:: PROBLEM TO WORK ON ::
Search the material below for the word "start" and copy every line in which it occurs.

:: DATA SEGMENT ::

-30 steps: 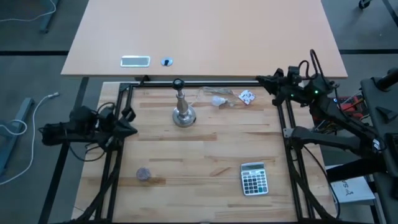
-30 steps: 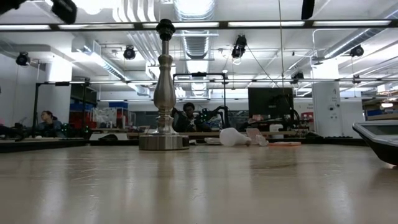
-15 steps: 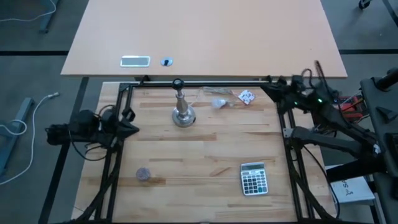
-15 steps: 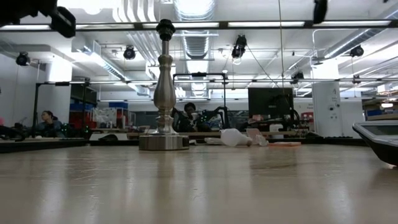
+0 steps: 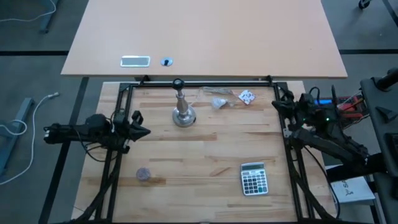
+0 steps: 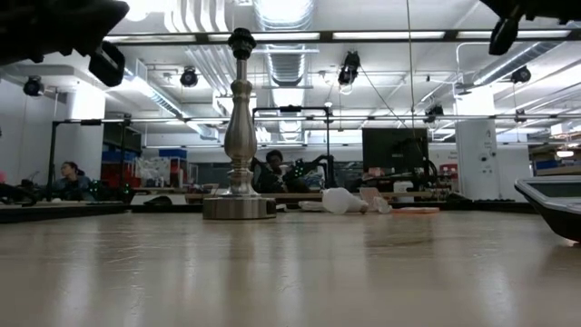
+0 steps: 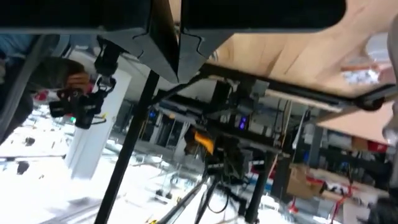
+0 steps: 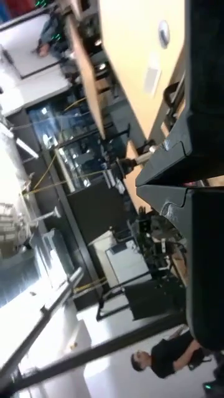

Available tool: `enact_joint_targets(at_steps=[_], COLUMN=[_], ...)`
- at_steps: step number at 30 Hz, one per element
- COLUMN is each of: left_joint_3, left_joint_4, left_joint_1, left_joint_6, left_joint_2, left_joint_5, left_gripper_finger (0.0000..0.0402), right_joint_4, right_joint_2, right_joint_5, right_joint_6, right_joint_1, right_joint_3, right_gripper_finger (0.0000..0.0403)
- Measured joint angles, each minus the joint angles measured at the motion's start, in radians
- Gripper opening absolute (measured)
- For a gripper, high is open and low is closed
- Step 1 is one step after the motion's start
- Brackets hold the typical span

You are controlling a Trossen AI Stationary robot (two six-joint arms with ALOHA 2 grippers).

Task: Screw lightbulb
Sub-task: Return to Home Position

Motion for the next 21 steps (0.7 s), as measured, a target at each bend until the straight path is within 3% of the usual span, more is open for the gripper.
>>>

:: ANSWER SPACE ::
- Measured joint angles, each minus the joint angles measured at the motion's start, in radians
- Step 1 is one step after the motion's start

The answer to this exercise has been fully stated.